- EXERCISE OBJECTIVE -
What lines of the material hold the string "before"? Pull each of them out.

(SUPPLIED INFORMATION begins)

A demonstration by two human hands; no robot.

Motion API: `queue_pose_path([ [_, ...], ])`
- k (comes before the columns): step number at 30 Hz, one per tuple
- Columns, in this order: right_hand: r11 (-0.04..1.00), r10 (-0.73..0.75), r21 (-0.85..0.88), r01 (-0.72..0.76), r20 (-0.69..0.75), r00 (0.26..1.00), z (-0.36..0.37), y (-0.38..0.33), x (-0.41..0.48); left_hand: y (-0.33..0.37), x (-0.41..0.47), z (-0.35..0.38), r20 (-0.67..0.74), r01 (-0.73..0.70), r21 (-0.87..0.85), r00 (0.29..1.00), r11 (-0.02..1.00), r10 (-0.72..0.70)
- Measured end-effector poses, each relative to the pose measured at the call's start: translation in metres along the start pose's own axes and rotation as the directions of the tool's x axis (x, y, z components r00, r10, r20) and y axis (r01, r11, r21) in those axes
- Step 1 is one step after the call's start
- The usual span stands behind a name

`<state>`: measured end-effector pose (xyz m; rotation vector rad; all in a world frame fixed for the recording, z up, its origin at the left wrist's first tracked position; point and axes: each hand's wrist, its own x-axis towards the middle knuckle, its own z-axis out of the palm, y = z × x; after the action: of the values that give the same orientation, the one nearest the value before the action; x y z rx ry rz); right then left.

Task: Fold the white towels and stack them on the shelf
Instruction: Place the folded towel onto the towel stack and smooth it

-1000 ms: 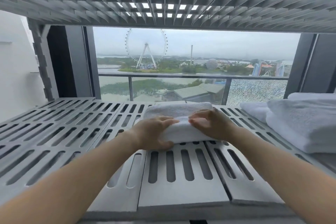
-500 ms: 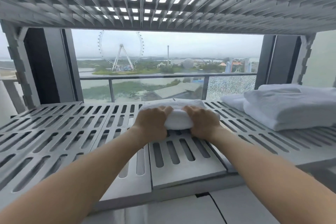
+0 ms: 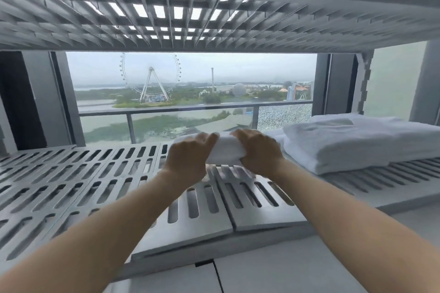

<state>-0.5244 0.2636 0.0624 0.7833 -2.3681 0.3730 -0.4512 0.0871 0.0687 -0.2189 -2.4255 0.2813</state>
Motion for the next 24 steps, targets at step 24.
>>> queue_pose_path([
  [24,0.985,-0.140,0.050,0.163,-0.300,0.943,-0.069,0.213,0.057,0.132,0.178,-0.014,-0.262,-0.047,0.157,0.961,0.986,0.088],
])
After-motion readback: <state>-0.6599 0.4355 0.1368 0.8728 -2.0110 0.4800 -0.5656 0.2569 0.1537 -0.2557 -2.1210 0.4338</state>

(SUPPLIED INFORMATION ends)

- EXERCISE ANSWER -
- k (comes before the columns): step number at 30 Hz, one per tuple
`<state>`: measured end-effector pose (xyz m; rotation vector rad; all in a world frame fixed for the recording, z up, its origin at the left wrist's first tracked position; point and axes: each hand's wrist, its own x-axis towards the middle knuckle, its own z-axis out of the palm, y = z × x; after the action: of the values that give the same orientation, the one nearest the value before the action; x y z rx ry rz); right then left.

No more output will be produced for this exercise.